Endoscopy at UVM Health

Endoscopy is the foundation of diagnosis and treatment of many types of gastrointestinal (GI) disease. An endoscope is a thin tube equipped with a camera and a range of tools. It allows your provider to see inside your gastrointestinal tract, collect tissue samples (biopsies) and perform a range of treatments.

At University of Vermont Health, we provide GI care tailored to your unique needs in a compassionate and supportive environment. Throughout your care journey, our team is by your side with guidance, support and reassurance.

Two medical providers perform an endoscopy on a patient.

Why Choose UVM Health?

As a leading gastroenterology program in the region, we offer:

  • Experience: Our board-certified gastroenterologists have extensive experience diagnosing and treating GI disorders. You also have access to physicians with specialized training and expertise if you need advanced care.
  • Advanced technology: Our facilities feature state-of-the-art technology equipped with powerful cameras, detailed imaging probes and agile surgical tools. We offer procedures you won’t find elsewhere in Vermont and northern New York.
  • Leading-edge research: As part of a health system anchored by an academic center, our physician-leaders have a rich history of research and innovation to improve care. Your provider may discuss participation in a clinical trial or research study with you.

Conditions We Treat

Gastroenterologists use endoscopies to diagnose and often treat many GI conditions, including:

Esophageal Conditions

Your esophagus runs from the back of your throat to your stomach. Common esophageal diseases and disorders include:

  • Barrett’s esophagus: A condition that causes cells that line the lower part of your esophagus to take on characteristics of cells that line your intestines
  • Eosinophilic esophagitis: A buildup of white blood cells called eosinophils in your esophagus that causes inflammation
  • Esophageal motility disorders: A group of conditions that occur when the muscles in your esophagus do not work properly, causing difficulty swallowing (dysphagia)
  • Gastroesophageal reflux disease (GERD): Reflux of stomach acid into your esophagus, which can cause heartburn or regurgitation
Stomach Conditions

Muscular contractions and acid in your stomach help digest food.

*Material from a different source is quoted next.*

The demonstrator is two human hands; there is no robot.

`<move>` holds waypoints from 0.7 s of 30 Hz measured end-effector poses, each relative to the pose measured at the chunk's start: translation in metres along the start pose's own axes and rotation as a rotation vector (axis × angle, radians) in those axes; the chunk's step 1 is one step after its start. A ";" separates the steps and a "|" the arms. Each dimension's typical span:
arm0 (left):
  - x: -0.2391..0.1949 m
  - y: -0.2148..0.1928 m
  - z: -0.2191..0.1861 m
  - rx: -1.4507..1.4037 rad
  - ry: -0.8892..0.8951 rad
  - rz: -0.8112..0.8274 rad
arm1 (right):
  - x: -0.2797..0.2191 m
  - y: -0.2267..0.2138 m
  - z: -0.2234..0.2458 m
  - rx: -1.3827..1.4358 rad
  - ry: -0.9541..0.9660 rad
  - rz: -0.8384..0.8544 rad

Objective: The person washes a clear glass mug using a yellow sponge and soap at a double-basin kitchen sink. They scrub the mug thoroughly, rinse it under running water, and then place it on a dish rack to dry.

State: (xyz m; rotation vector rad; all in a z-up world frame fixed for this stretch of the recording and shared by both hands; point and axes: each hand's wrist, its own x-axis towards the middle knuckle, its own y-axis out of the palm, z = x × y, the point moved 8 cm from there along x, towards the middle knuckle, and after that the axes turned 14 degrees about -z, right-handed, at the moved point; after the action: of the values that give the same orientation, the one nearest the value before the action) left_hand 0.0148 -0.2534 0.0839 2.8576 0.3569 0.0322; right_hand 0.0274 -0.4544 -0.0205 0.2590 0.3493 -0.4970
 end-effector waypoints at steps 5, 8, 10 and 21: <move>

Conditions that affect the stomach include:

  • Functional dyspepsia: Ongoing stomach aches or indigestion thought to be related to abnormal pain signals between the stomach and the brain
  • Gastroparesis: A condition in which food remains in your stomach too long
  • Peptic ulcer disease: Sores in the lining of your stomach caused by stomach acid, certain medications, or infection with a bacteria called H. pylori
Conditions of the Small and Large Intestines

Your small intestine and large intestine (colon) break down food, absorb water and nutrients and produce solid waste. Some diseases of the intestines are:

  • Celiac disease: An immune response to gluten that can damage the lining of your small intestine
  • Fecal incontinence: A condition in which you cannot control your bowel movements
  • Inflammatory bowel disease (IBD): Inflammation in your GI tract caused by a mistaken immune response
  • Irritable bowel syndrome (IBS): Irritation, but not inflammation, of your GI tract you can often manage through diet and lifestyle changes
  • Microscopic colitis: Inflammation in your colon that causes watery diarrhea
Pancreatic Conditions

Your pancreas helps control blood sugar levels in your body and produces chemicals that help break down food. Pancreatic conditions gastroenterologists treat include:

  • Chronic pancreatitis: Inflammation of your pancreas, usually caused by long-term alcohol use or cystic fibrosis
  • Pancreatic cyst: A fluid-filled sac inside your pancreas that sometimes carries a risk pancreatic cancer
Liver Conditions

Your liver produces bile, which helps break down fats during digestion. Liver disease can cause scarring (cirrhosis) and lead to liver failure. Types of liver disease include:

  • Alcoholic liver disease: A buildup of fat in your liver caused by heavy alcohol use that can result in inflammation and scarring
  • Autoimmune liver diseases: Conditions such as primary biliary cholangitis and autoimmune hepatitis, that occur when your immune system attacks your liver
  • Congenital liver diseases: Genetic conditions, such as hemochromatosis and Wilson’s disease, that you inherit at birth
  • Metabolic dysfunction-associated steatotic liver disease: A buildup of fat in the liver in people who drink little or no alcohol
  • Viral hepatitis: A viral infection usually caused by a hepatitis virus
Conditions of the Bile Ducts and Gallbladder

Bile produced by the liver is stored in the gallbladder and flows to your small intestine through bile ducts. Diseases of these structures include:

  • Gallstones and bile duct stones: Hard formations of cholesterol and other substances in bile that form in your gallbladder or bile ducts
  • Cholecystitis: Inflammation of the gallbladder, usually caused by a blocked bile duct
  • Sclerosing cholangitis: Inflammation and scarring of the bile ducts that occurs most often in people with inflammatory bowel disease
GI Cancer

Cancer occurs when abnormal cells grow out of control, forming tumors that can spread to other areas of your body. Gastrointestinal cancer can affect any part of your GI tract. Types of GI cancers we treat include:

Pediatric GI Conditions

Many GI conditions that affect adults are also common in children. A notable exception is GI cancer, which rarely occurs in childhood. Pediatric gastroenterologists at UVM Children’s Hospital perform diagnostic and therapeutic endoscopies for many pediatric GI conditions.

What to Expect

There are two main types of gastrointestinal endoscopies:

  • Upper endoscopy: Your provider guides the endoscope through your mouth to reach your esophagus, stomach and upper small intestine (duodenum).
  • Colonoscopy: Your provider inserts a special endoscope called a colonoscope into your rectum and colon.

Prior to an endoscopy, you will need to fast. Your provider will let you know what you can eat and drink in the days and hours before your procedure. For a colonoscopy, preparation also involves drinking a laxative solution to help empty your bowels.

During the procedure, you receive anesthesia to relax you and ensure you do not feel any discomfort (conscious sedation). Most endoscopies are outpatient procedures so you can go home after you wake up from the anesthesia. You will need someone to drive you home.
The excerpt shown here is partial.